● Directions: Leaving out the pictures, copy each record below exactly.

● Supplied material:
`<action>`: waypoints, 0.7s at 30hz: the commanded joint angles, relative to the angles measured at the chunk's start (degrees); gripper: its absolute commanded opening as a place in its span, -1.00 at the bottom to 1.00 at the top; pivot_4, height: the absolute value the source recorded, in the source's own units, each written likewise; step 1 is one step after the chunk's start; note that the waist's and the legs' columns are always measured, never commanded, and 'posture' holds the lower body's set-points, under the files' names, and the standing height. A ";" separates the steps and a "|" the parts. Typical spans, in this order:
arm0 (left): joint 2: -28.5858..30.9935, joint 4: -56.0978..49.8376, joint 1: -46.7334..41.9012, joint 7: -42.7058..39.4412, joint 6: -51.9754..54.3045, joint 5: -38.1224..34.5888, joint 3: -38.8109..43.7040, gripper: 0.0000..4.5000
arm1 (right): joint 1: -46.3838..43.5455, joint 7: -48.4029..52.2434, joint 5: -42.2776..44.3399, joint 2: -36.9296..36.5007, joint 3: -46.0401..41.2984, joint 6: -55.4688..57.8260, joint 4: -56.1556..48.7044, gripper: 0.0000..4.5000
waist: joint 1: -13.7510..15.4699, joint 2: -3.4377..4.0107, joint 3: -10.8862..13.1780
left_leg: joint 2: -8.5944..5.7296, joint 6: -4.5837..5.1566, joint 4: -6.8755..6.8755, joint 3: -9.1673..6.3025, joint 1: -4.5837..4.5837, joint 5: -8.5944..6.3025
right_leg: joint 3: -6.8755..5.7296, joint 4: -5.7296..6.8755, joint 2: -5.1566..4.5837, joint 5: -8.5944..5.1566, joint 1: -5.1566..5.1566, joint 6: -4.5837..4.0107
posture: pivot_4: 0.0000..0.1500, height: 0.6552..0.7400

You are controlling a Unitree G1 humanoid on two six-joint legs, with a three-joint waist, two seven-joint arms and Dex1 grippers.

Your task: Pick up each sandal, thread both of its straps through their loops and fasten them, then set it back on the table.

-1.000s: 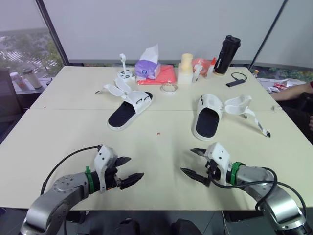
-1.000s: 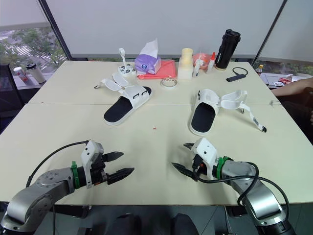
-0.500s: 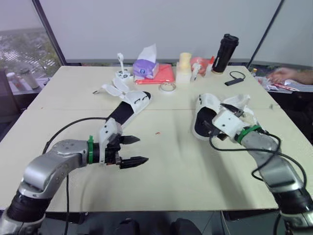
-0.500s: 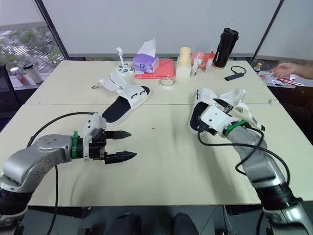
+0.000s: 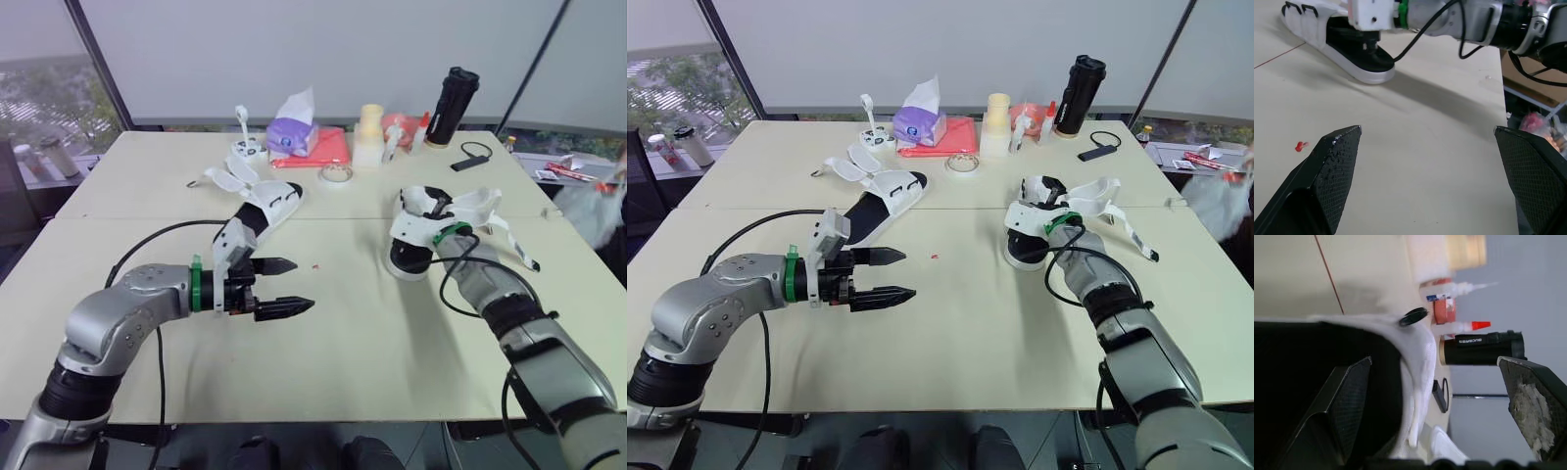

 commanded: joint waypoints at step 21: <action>0.31 -2.73 2.05 5.02 -0.37 -2.71 3.69 1.00 | -13.40 -11.33 -6.34 0.68 6.51 -13.30 17.98 -0.98 | -0.57 0.07 0.04 | -0.01 -0.09 0.00 -0.01 0.03 0.05 | 0.00 0.08 -0.03 0.01 0.00 0.00 | 1.00 1.00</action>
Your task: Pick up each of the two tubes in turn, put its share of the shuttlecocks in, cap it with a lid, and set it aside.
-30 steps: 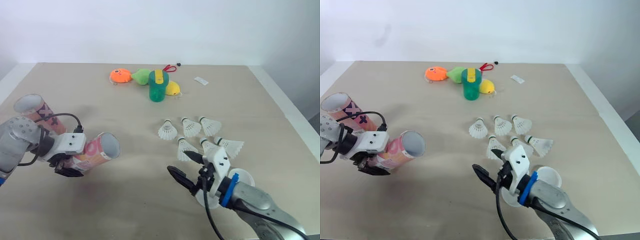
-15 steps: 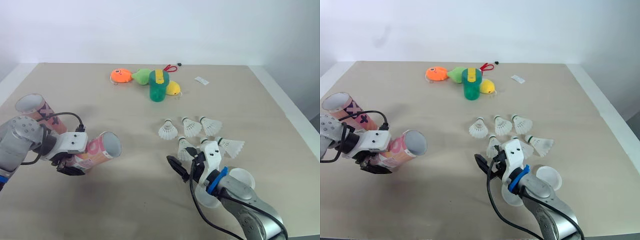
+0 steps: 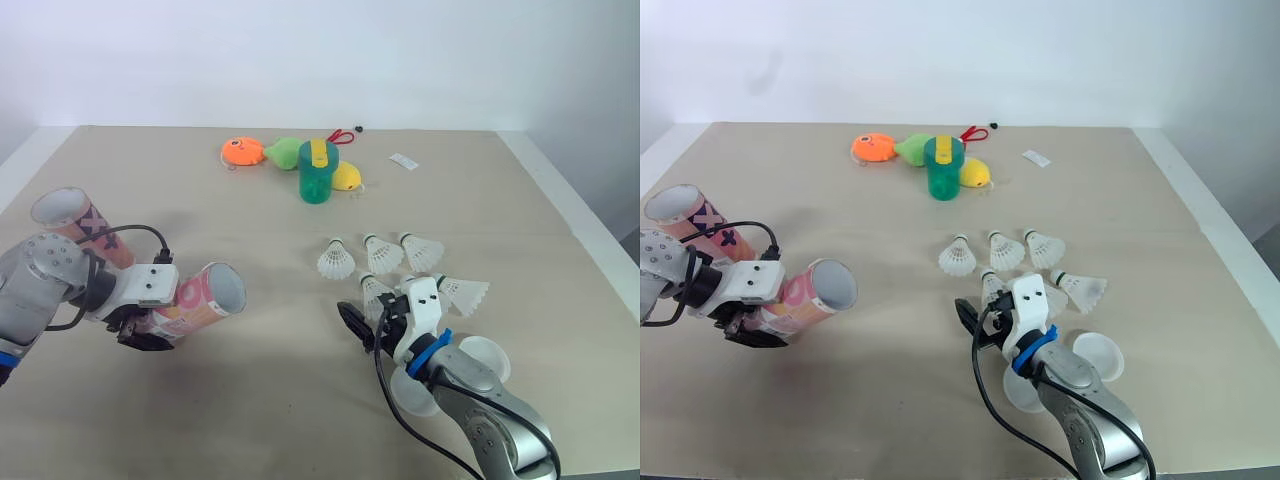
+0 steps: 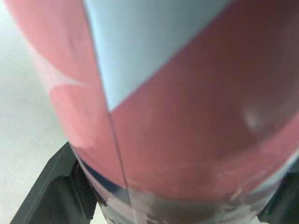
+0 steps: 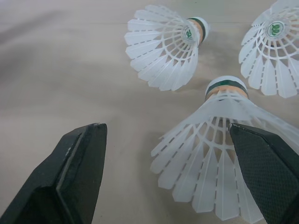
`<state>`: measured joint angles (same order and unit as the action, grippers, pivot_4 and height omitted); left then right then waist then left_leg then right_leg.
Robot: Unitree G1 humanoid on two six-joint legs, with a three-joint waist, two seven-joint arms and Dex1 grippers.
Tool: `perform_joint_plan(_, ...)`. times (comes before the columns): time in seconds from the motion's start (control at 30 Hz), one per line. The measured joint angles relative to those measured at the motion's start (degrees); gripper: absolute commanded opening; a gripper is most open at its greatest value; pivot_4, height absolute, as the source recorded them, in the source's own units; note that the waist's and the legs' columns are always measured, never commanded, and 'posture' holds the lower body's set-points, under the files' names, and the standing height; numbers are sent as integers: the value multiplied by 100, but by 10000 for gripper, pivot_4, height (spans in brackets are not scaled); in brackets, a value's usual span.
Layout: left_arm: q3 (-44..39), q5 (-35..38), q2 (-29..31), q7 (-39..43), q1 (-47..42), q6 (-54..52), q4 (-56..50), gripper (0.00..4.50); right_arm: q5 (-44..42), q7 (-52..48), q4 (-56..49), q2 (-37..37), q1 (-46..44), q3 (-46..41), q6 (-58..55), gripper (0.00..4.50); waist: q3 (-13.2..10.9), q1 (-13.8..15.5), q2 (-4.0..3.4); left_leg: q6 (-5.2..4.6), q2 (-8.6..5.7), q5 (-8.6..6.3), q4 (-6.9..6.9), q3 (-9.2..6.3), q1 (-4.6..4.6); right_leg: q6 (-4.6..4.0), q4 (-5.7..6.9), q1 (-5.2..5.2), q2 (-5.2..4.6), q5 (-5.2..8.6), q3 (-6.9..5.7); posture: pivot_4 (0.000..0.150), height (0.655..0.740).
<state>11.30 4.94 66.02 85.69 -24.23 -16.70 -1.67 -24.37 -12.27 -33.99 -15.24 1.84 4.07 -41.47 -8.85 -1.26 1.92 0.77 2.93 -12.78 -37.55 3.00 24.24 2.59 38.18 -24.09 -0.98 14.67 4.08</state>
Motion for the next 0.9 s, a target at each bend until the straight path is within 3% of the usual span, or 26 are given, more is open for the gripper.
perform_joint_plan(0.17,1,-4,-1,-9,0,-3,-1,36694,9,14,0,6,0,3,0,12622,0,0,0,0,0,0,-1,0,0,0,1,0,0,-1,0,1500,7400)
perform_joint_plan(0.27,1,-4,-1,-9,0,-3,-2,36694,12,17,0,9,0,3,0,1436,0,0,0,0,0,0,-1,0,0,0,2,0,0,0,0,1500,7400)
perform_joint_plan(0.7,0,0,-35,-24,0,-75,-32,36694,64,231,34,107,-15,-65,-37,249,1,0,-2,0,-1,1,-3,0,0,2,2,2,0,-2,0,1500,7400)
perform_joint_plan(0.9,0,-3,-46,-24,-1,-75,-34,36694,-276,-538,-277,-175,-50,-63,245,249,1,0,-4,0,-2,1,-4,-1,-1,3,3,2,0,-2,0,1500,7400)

● Output of the task:
`<action>`: waypoints, 0.7s at 30hz: the commanded joint angles, relative to the angles measured at the chunk's start (degrees); gripper: its absolute commanded opening as a place in its span, -1.00 at the bottom to 1.00 at the top; pivot_4, height: the absolute value the source recorded, in the source's own units, each written likewise; step 1 is one step after the chunk's start; note that the waist's and the legs' columns are always measured, never commanded, and 'posture' holds the lower body's set-points, under the files' names, and the standing height. A ";" separates the steps and a "|" the parts. Typical spans, in this order:
arm0 (left): joint 2: -28.5858..30.9935, joint 4: -56.0978..49.8376, joint 1: -46.7334..41.9012, joint 7: -42.7058..39.4412, joint 6: -51.9754..54.3045, joint 5: -38.1224..34.5888, joint 3: -38.8109..43.7040, gripper: 0.0000..4.5000
arm1 (right): joint 1: -46.3838..43.5455, joint 7: -48.4029..52.2434, joint 5: -42.2776..44.3399, joint 2: -36.9296..36.5007, joint 3: -46.0401..41.2984, joint 6: -55.4688..57.8260, joint 4: -56.1556..48.7044, gripper: 0.0000..4.5000
waist: joint 1: -13.7510..15.4699, joint 2: -3.4377..4.0107, joint 3: -10.8862..13.1780
left_leg: joint 2: -8.5944..5.7296, joint 6: -4.5837..5.1566, joint 4: -6.8755..6.8755, joint 3: -9.1673..6.3025, joint 1: -4.5837..4.5837, joint 5: -8.5944..6.3025
right_leg: joint 3: -6.8755..5.7296, joint 4: -5.7296..6.8755, joint 2: -5.1566..4.5837, joint 5: -8.5944..5.1566, joint 1: -5.1566..5.1566, joint 6: -4.5837..4.0107
posture: pivot_4: 0.0000..0.1500, height: 0.6552..0.7400

You are controlling a Unitree G1 humanoid on two six-joint legs, with a three-joint waist, two seven-joint arms and Dex1 grippers.

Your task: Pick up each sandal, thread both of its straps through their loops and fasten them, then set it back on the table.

-1.000s: 
-1.000s: 
-0.500s: 
-0.500s: 
+0.000s: 

 commanded: joint waypoints at step 21: <action>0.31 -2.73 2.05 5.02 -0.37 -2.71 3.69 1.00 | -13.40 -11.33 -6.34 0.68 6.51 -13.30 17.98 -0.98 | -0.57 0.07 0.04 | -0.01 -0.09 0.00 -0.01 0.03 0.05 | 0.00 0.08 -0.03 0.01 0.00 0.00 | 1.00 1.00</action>
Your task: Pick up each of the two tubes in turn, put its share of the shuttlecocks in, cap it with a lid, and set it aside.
-30 steps: 
-15 steps: 
+0 steps: 
+0 steps: 
+0 steps: 
`<state>`: measured joint angles (same order and unit as the action, grippers, pivot_4 and height omitted); left then right then waist then left_leg then right_leg.
Robot: Unitree G1 humanoid on two six-joint legs, with a three-joint waist, two seven-joint arms and Dex1 grippers.
Tool: `perform_joint_plan(_, ...)`. times (comes before the columns): time in seconds from the motion's start (control at 30 Hz), one per line. The measured joint angles relative to those measured at the motion's start (degrees); gripper: absolute commanded opening; a gripper is most open at its greatest value; pivot_4, height absolute, as the source recorded them, in the source's own units; note that the waist's and the legs' columns are always measured, never commanded, and 'posture' holds the lower body's set-points, under the files' names, and the standing height; numbers are sent as integers: the value multiplied by 100, but by 10000 for gripper, pivot_4, height (spans in brackets are not scaled); in brackets, a value's usual span.
Layout: left_arm: q3 (-44..39), q5 (-35..38), q2 (-29..31), q7 (-39..43), q1 (-47..42), q6 (-54..52), q4 (-56..50), gripper (0.00..4.50); right_arm: q5 (-44..42), q7 (-52..48), q4 (-56..49), q2 (-37..37), q1 (-46..44), q3 (-46..41), q6 (-58..55), gripper (0.00..4.50); waist: q3 (-13.2..10.9), q1 (-13.8..15.5), q2 (-4.0..3.4); left_leg: q6 (-5.2..4.6), q2 (-8.6..5.7), q5 (-8.6..6.3), q4 (-6.9..6.9), q3 (-9.2..6.3), q1 (-4.6..4.6); right_leg: q6 (-4.6..4.0), q4 (-5.7..6.9), q1 (-5.2..5.2), q2 (-5.2..4.6), q5 (-5.2..8.6), q3 (-6.9..5.7); posture: pivot_4 (0.000..0.150), height (0.655..0.740).
<state>11.30 4.94 66.02 85.69 -24.23 -16.70 -1.67 -24.37 -12.27 -33.99 -15.24 1.84 4.07 -41.47 -8.85 -1.26 1.92 0.77 2.93 -12.78 -37.55 3.00 24.24 2.59 38.18 -24.09 -0.98 14.67 4.08</state>
Motion for the next 0.9 s, a target at each bend until the straight path is within 3% of the usual span, or 26 are given, more is open for the gripper.
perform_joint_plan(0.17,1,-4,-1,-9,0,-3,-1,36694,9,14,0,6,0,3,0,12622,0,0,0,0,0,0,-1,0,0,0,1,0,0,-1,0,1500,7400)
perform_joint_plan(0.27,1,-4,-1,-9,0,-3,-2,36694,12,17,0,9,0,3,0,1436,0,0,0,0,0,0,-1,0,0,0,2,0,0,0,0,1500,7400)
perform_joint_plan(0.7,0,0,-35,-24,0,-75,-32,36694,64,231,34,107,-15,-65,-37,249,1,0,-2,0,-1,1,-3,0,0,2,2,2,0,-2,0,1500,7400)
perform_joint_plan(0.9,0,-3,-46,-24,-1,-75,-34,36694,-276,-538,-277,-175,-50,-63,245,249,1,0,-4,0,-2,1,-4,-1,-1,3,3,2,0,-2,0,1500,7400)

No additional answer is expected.